After sliding from a peak of over $2.6 trillion a few weeks ago, the global cryptocurrency market capitalization was still down by $1.7 trillion.
Some unfavorable storylines led to the market’s downfall, including an ecologically harmful mining technique. While Bitcoin (BTC) lost a substantial portion of its value, a recent Glassnode analysis examines how the Ethereum-based DeFi ecosystem reacted to the downturn.
With positive trading volume, DeFi has maintained its resiliency.
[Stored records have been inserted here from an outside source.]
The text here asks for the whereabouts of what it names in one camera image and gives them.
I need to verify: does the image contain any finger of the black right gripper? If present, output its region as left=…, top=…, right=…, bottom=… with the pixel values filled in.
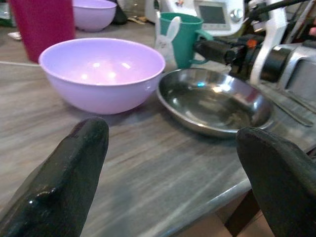
left=194, top=39, right=239, bottom=65

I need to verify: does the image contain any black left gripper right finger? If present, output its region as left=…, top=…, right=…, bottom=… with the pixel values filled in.
left=236, top=127, right=316, bottom=237

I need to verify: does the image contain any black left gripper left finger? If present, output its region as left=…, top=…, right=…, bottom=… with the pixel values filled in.
left=0, top=117, right=110, bottom=237

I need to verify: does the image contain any teal mug with white bunny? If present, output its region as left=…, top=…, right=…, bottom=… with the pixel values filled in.
left=155, top=12, right=214, bottom=70

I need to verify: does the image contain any lilac plastic bowl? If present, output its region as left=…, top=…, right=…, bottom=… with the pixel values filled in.
left=72, top=0, right=118, bottom=33
left=38, top=37, right=166, bottom=116

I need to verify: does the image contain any white kitchen machine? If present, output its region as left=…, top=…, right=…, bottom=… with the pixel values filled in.
left=144, top=0, right=250, bottom=38

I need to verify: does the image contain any round steel plate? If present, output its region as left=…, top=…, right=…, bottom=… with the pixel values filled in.
left=157, top=68, right=275, bottom=139

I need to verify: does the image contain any steel fork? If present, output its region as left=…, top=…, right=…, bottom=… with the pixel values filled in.
left=270, top=98, right=314, bottom=128

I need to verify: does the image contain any magenta plastic tumbler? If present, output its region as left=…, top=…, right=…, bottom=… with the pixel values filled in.
left=8, top=0, right=77, bottom=64

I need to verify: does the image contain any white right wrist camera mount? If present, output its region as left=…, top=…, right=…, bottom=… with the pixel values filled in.
left=248, top=0, right=288, bottom=86

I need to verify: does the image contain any white power cable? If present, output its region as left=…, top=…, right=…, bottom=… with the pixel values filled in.
left=0, top=60, right=41, bottom=68

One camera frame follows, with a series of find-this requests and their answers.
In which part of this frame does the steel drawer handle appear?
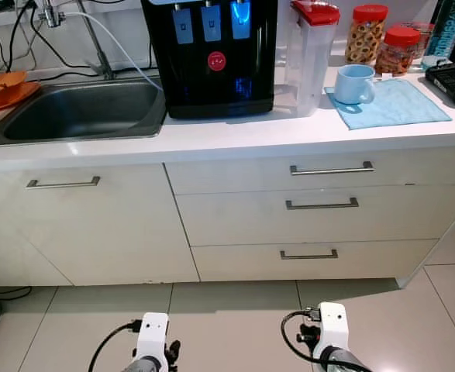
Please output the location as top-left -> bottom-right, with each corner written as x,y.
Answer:
290,161 -> 374,177
284,197 -> 360,212
279,248 -> 340,261

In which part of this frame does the stainless steel sink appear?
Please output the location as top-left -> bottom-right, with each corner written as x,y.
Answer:
0,77 -> 168,148

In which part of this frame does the short cookie jar red lid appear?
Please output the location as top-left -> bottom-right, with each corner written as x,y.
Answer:
375,26 -> 422,77

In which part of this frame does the white water hose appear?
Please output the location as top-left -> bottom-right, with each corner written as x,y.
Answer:
60,11 -> 164,91

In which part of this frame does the light blue cloth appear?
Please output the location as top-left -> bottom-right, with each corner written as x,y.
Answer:
324,77 -> 453,131

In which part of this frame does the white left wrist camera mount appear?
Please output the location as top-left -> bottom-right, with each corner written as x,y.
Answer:
136,312 -> 171,367

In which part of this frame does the long steel cabinet handle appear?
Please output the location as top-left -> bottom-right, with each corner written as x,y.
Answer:
26,176 -> 102,190

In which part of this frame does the light blue mug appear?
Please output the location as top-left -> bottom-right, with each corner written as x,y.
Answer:
333,64 -> 377,106

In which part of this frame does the white drawer front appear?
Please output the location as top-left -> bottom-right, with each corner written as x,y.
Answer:
165,146 -> 455,195
174,184 -> 455,247
190,239 -> 439,283

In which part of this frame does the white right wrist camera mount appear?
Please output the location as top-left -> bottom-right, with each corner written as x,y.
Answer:
317,302 -> 350,354

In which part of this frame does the black electronic device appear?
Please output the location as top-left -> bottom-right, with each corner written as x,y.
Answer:
425,62 -> 455,108

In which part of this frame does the clear glass jar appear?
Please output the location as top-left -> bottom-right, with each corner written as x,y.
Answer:
409,21 -> 437,59

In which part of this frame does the tall cookie jar red lid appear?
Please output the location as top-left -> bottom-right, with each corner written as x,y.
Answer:
345,4 -> 389,65

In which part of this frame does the orange plate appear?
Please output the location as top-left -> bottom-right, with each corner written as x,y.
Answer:
0,81 -> 41,114

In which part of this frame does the chrome faucet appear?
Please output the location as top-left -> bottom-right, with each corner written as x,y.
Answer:
38,0 -> 118,81

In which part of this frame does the black water dispenser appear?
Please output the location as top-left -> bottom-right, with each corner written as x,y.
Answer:
140,0 -> 279,120

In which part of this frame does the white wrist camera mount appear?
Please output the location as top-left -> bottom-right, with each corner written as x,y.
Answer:
317,302 -> 350,354
136,312 -> 171,367

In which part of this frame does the white cabinet door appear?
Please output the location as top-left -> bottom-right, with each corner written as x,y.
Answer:
0,163 -> 199,286

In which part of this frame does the teal printed carton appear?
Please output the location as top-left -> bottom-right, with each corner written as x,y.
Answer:
424,0 -> 455,61

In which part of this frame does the thick black power cable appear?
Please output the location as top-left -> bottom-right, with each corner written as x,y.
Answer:
0,282 -> 33,305

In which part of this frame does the clear pitcher red lid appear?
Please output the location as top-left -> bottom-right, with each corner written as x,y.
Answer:
284,0 -> 341,118

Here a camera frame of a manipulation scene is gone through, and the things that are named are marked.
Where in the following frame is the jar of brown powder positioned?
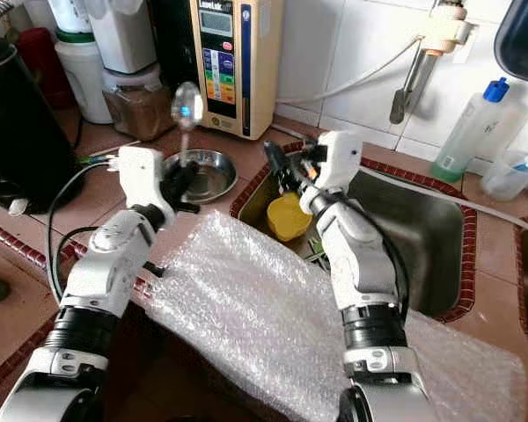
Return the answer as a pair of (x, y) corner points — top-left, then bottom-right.
(103, 66), (177, 142)

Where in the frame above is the clear bottle with blue cap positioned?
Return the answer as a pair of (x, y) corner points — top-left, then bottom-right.
(429, 77), (511, 184)

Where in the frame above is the white plastic stick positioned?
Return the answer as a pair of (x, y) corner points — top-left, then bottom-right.
(79, 149), (124, 164)
(84, 141), (124, 157)

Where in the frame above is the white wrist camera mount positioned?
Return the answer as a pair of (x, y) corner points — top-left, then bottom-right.
(317, 130), (364, 194)
(119, 146), (177, 225)

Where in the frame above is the chrome wall tap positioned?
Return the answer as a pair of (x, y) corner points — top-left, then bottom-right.
(390, 0), (463, 126)

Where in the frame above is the green white plastic utensil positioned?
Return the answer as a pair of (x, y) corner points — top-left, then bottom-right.
(306, 236), (328, 261)

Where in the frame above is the clear bubble wrap sheet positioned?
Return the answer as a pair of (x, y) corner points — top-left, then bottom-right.
(143, 209), (528, 422)

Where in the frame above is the white bottle with green band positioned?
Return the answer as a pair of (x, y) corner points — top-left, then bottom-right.
(51, 0), (115, 126)

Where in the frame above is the cream tap diverter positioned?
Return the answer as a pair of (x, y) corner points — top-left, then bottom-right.
(418, 9), (472, 58)

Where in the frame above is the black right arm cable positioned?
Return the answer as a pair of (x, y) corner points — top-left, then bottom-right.
(361, 211), (414, 317)

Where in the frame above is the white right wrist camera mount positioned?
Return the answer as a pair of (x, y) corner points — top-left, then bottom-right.
(317, 130), (364, 194)

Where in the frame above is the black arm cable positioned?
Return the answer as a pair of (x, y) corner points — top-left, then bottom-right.
(45, 158), (124, 307)
(361, 211), (414, 317)

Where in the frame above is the dark blue pan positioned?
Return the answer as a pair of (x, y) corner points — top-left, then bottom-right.
(493, 0), (528, 89)

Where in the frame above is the round steel bowl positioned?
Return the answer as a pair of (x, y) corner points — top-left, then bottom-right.
(163, 149), (237, 205)

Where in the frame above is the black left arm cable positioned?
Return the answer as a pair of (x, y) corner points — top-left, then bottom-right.
(45, 158), (124, 307)

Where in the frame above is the steel spoon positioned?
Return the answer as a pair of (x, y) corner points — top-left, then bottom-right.
(170, 81), (205, 159)

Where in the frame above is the black electric kettle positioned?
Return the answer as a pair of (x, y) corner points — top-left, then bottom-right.
(0, 35), (86, 215)

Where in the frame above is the clear plastic cup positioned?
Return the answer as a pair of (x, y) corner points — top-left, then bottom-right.
(480, 151), (528, 201)

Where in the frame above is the yellow plastic cup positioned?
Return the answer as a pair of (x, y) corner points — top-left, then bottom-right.
(266, 192), (313, 243)

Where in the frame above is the white water hose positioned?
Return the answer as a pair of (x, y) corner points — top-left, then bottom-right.
(275, 40), (423, 105)

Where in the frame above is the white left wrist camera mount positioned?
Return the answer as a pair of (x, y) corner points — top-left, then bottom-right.
(119, 146), (177, 225)

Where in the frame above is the white plastic jug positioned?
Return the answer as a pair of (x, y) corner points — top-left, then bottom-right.
(88, 0), (159, 76)

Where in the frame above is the cream water ionizer machine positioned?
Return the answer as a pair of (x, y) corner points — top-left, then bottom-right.
(151, 0), (284, 142)

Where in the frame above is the grey drain hose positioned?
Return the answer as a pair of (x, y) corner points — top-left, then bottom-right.
(268, 123), (528, 238)

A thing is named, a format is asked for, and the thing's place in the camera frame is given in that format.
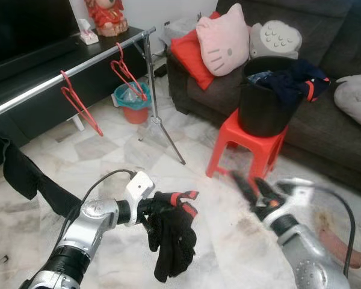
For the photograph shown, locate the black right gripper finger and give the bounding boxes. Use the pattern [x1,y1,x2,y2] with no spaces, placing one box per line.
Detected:
[229,170,259,205]
[254,177,277,200]

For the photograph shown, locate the black garment red stripes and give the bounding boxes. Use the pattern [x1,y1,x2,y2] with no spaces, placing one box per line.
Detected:
[147,190,199,284]

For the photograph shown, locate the red plastic hanger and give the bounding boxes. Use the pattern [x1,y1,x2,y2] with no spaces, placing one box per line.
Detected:
[60,70,104,137]
[111,42,149,102]

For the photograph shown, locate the red plastic stool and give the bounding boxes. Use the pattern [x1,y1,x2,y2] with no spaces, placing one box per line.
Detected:
[205,108,289,182]

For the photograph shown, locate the person's bare foot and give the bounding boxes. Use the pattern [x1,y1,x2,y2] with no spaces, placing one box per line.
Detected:
[316,226,361,270]

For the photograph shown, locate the black plastic bucket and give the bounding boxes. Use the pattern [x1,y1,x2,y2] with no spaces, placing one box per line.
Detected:
[238,56,301,138]

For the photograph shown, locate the teal and orange waste bin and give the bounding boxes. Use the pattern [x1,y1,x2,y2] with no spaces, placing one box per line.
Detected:
[113,82,152,125]

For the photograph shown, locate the navy garment red trim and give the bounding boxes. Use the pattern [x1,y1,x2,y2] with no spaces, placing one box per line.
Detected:
[262,59,332,108]

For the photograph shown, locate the blue patterned garment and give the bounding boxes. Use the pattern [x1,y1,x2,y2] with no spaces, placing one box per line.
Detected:
[248,69,276,84]

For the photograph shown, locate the white cat plush cushion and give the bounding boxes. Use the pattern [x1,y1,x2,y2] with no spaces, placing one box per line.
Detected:
[334,72,361,133]

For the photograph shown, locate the red cushion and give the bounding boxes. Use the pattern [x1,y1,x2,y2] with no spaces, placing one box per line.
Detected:
[170,12,220,91]

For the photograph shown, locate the grey cat shaped cushion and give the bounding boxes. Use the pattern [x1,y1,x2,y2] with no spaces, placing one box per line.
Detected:
[248,20,303,61]

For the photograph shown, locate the black TV console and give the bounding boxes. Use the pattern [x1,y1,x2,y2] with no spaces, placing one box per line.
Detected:
[0,27,158,148]

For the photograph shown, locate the silver metal clothes rack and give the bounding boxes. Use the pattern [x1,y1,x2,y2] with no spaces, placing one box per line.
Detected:
[0,26,186,166]

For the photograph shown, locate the red doll figurine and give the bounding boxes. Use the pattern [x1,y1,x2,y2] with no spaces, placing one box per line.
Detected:
[84,0,129,38]

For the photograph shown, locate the black television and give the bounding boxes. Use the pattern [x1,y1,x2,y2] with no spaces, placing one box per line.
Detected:
[0,0,80,68]

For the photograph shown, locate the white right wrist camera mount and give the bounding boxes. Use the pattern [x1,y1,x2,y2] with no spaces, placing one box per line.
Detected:
[266,178,316,226]

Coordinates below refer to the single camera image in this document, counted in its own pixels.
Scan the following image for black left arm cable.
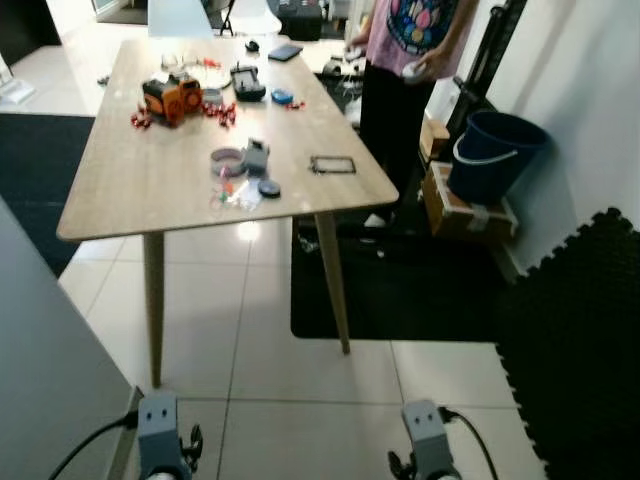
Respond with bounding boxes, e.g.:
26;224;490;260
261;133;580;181
48;415;139;480

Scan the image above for black smartphone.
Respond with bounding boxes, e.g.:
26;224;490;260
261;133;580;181
267;43;303;62

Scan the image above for large taped cardboard box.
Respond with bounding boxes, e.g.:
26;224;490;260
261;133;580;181
421;160;519;244

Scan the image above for small cardboard box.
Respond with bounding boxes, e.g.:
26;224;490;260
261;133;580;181
420;115;452;161

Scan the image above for eyeglasses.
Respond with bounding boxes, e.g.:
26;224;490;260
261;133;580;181
160;55;203;72

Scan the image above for white plastic chair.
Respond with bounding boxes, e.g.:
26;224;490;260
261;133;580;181
228;0;283;36

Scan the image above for black floor mat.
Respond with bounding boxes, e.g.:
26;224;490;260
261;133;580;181
290;215;521;343

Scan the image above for white floor object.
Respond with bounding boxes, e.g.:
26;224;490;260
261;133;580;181
0;75;36;104

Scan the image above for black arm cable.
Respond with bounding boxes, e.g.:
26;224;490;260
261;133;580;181
48;415;139;480
440;408;499;480

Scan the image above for clear plastic bag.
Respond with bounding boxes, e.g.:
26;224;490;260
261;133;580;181
225;180;263;211

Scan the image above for person in pink shirt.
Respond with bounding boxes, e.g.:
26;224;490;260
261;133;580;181
345;0;481;229

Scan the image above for black stand frame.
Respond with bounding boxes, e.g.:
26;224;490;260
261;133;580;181
455;0;528;136

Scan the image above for white tape roll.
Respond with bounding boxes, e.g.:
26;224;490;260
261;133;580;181
210;147;246;178

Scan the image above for black card holder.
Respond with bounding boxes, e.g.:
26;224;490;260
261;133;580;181
310;155;357;177

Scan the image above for pink lanyard with keys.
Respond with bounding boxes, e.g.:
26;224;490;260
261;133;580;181
210;172;246;209

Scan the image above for grey handheld device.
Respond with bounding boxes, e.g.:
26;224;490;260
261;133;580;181
243;138;270;178

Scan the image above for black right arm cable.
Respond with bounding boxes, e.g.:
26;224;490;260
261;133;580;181
440;408;499;480

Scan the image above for dark blue bucket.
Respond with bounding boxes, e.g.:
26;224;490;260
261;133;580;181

Despite the severe volatility, the Ethereum-backed DeFi ecosystem showed resiliency in terms of on-chain transactions. The research stated that the liquidation and arbitrage mechanisms functioned as planned, ensuring stability while stablecoins maintained their peg, with tremendous volume and utilization across the ecosystem.
Most tokens, including UNI, MKR, AAVE, COMP, SUSHI, and SNX, exhibited an unfavorable correlation with Ethereum as values plummeted. Compared to Ethereum, which fell 51 percent, the Total Value Locked (TVL) fell by around 42 percent.
Stablecoins like the USDT and DAI kept their pegs through the current market downturn, with volume-weighted average prices (VWAP) mostly maintaining at $1.00. The USDT/USD pair, on the other hand, fluctuated between a high of $1.02 and a low of $0.99. Stablecoins must be steady for the market to be balanced in general. A very fluctuating stablecoin is detrimental for critical DeFi businesses like lending, where stablecoins are used to decide collateral and rates.
Even though Ethereum is the backbone of the DeFi ecosystem, it has proven unable to protect the assets that operate on it from falling in value. According to the research, a more prolonged DeFi bear phase may be necessary to confirm the crash’s persistent trading activity. According to DeFi Pulse, the TVL of Ethereum-backed DeFi is currently $63.96 billion.